> PROBLEM DESCRIPTION
The entire listing below needs to be transcribed word for word.

> DATASET EXCERPT
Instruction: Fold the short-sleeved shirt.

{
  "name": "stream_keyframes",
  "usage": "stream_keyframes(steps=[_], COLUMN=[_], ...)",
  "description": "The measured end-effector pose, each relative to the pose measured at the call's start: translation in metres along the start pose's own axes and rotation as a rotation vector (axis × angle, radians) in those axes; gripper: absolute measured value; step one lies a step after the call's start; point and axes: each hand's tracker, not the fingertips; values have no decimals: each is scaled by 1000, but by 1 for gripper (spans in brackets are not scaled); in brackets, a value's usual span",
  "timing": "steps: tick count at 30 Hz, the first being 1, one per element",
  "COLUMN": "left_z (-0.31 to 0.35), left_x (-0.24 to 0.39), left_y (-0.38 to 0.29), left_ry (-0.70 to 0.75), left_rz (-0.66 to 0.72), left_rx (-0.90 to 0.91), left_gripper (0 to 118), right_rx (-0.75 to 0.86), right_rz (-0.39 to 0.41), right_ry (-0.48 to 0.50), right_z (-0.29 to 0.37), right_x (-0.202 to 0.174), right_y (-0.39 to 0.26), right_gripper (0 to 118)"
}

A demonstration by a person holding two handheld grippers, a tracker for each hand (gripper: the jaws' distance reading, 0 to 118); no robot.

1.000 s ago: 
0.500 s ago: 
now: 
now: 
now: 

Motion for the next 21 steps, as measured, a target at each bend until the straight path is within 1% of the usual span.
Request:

> RESULT
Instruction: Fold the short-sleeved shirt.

{
  "name": "stream_keyframes",
  "usage": "stream_keyframes(steps=[_], COLUMN=[_], ...)",
  "description": "The measured end-effector pose, each relative to the pose measured at the call's start: translation in metres along the start pose's own axes and rotation as a rotation vector (axis × angle, radians) in those axes; gripper: absolute measured value; step one lies a step after the call's start; point and axes: each hand's tracker, not the fingertips; values have no decimals: each is scaled by 1000, but by 1 for gripper (spans in brackets are not scaled); in brackets, a value's usual span",
  "timing": "steps: tick count at 30 Hz, the first being 1, one per element",
  "COLUMN": "left_z (-0.31 to 0.35), left_x (-0.24 to 0.39), left_y (-0.38 to 0.29), left_ry (-0.70 to 0.75), left_rz (-0.66 to 0.72), left_rx (-0.90 to 0.91), left_gripper (0 to 118), right_rx (-0.75 to 0.86), right_rz (-0.39 to 0.41), right_ry (-0.48 to 0.50), right_z (-0.29 to 0.37), right_x (-0.202 to 0.174), right_y (-0.39 to 0.26), right_gripper (0 to 118)"
}

A demonstration by a person holding two handheld grippers, a tracker for each hand (gripper: the jaws' distance reading, 0 to 118); no robot.

1.000 s ago: 
0.500 s ago: 
now: 
now: 
now: 

Motion for the next 21 steps, as measured, a target at each bend until the straight path is within 1% of the usual span.
Request:

No further response is needed.